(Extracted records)
Content starts
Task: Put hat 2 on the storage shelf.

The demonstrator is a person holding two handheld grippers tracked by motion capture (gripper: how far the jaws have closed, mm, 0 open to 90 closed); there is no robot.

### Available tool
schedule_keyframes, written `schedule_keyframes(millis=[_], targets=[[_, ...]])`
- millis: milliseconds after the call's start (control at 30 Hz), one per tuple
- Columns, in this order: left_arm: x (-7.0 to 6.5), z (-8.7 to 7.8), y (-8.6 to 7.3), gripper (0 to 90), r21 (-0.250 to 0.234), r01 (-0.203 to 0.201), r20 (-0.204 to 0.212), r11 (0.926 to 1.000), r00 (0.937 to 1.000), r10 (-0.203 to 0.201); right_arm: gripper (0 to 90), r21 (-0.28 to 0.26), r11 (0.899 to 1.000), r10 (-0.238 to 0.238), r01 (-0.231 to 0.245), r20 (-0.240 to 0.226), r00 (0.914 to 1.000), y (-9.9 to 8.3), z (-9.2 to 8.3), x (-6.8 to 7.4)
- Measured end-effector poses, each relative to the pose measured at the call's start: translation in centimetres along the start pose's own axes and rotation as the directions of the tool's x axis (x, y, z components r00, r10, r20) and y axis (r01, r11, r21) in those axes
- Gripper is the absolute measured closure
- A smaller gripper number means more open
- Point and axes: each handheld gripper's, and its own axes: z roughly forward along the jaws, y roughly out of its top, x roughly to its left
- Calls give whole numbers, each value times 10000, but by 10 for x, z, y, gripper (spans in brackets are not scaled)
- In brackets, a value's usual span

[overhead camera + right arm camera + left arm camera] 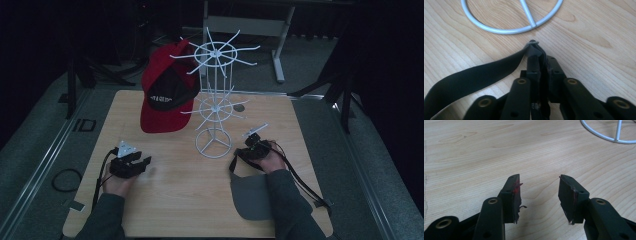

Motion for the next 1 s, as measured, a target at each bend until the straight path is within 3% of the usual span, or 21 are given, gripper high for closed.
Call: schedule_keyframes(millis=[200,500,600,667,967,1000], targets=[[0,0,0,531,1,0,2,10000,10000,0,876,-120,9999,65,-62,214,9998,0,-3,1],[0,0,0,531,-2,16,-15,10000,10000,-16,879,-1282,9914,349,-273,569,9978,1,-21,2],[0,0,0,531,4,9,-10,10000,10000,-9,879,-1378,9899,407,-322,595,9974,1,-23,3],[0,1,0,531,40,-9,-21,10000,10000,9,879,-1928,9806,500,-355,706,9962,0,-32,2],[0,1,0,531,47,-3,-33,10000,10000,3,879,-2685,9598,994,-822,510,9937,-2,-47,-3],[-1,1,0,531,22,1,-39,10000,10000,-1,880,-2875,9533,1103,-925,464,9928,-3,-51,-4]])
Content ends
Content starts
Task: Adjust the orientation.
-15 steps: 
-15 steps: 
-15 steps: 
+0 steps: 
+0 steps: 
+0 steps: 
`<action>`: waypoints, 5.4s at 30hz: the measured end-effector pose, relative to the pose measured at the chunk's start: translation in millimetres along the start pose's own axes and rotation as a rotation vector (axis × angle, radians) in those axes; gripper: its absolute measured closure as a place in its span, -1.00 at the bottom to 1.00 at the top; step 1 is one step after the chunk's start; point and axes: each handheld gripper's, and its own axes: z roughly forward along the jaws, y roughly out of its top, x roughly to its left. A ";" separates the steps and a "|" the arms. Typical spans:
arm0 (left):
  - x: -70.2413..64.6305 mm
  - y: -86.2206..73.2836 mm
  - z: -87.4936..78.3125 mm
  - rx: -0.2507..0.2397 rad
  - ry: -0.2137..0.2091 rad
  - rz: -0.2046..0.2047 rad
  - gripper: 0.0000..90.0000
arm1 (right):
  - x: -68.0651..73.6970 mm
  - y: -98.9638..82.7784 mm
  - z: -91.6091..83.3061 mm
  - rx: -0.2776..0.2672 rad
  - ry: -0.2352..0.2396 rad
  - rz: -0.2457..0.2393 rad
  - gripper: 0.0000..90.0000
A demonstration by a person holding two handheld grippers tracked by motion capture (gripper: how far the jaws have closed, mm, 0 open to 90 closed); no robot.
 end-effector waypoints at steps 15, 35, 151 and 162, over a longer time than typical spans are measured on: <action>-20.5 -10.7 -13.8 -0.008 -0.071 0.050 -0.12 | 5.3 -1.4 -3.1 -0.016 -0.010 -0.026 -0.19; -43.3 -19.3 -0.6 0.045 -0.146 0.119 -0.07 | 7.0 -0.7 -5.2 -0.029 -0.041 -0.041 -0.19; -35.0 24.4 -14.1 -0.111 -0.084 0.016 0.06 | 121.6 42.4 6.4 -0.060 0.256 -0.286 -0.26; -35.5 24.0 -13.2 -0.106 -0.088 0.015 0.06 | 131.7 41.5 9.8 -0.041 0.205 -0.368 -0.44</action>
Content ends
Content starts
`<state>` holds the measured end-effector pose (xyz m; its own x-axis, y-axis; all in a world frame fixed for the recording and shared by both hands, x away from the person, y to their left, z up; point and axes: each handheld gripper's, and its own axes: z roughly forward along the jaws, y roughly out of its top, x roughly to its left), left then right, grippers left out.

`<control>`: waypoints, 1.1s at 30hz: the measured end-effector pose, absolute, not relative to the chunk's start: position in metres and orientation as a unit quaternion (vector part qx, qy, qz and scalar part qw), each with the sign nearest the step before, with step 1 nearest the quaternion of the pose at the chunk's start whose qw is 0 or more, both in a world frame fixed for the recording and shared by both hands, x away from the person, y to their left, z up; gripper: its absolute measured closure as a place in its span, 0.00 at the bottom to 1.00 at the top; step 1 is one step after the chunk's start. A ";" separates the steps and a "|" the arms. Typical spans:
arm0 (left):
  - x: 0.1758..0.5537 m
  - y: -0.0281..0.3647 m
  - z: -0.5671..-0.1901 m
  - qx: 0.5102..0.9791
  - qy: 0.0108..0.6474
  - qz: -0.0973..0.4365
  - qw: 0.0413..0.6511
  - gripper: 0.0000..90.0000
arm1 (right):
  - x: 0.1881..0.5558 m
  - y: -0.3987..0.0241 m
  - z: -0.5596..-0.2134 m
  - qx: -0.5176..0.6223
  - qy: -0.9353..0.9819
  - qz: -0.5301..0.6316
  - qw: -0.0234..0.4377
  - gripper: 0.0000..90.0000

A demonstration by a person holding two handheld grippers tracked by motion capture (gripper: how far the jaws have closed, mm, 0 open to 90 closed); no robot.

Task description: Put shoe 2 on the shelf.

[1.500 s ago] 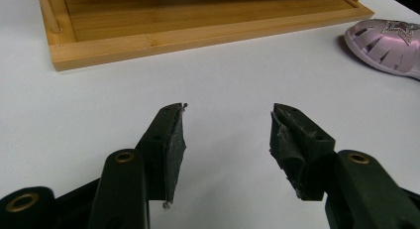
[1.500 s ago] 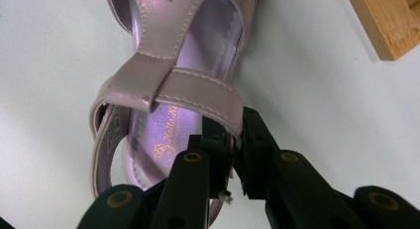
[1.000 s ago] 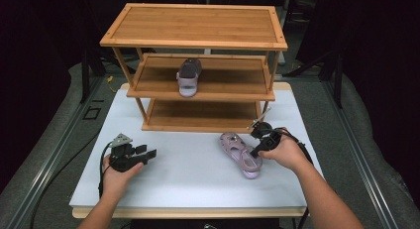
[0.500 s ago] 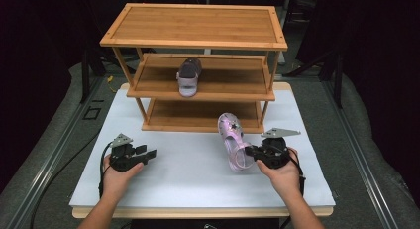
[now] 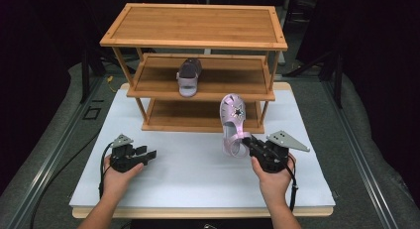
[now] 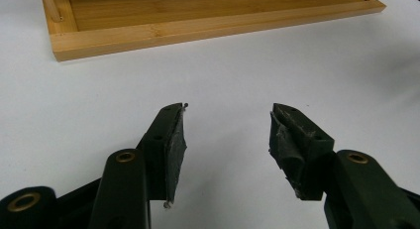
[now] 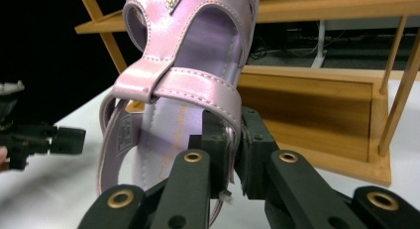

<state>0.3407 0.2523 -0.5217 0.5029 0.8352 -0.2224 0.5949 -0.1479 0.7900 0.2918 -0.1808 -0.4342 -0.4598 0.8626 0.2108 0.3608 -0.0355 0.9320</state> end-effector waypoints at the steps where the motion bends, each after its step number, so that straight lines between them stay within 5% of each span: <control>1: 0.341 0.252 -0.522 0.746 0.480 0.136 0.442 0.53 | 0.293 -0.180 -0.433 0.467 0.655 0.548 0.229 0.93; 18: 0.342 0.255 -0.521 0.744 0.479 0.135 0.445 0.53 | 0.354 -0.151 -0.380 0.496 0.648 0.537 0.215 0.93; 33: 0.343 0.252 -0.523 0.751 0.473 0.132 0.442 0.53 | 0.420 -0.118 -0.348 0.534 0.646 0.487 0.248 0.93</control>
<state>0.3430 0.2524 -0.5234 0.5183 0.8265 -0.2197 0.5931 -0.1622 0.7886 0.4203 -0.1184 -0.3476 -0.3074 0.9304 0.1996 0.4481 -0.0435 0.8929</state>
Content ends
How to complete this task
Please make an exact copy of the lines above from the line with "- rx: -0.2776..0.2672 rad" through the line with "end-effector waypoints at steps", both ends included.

Response box
  - rx: -0.2776..0.2672 rad
  - ry: -0.2352..0.2396 rad
  - rz: -0.2457..0.2393 rad
  - gripper: 0.0000..90.0000
A demonstration by a person holding two handheld grippers tracked by motion capture (gripper: how far the jaws have closed, mm, 0 open to 90 closed); no robot.
 end-effector waypoints at steps 15, 35, 151 and 162, over a longer time than typical spans are measured on: <action>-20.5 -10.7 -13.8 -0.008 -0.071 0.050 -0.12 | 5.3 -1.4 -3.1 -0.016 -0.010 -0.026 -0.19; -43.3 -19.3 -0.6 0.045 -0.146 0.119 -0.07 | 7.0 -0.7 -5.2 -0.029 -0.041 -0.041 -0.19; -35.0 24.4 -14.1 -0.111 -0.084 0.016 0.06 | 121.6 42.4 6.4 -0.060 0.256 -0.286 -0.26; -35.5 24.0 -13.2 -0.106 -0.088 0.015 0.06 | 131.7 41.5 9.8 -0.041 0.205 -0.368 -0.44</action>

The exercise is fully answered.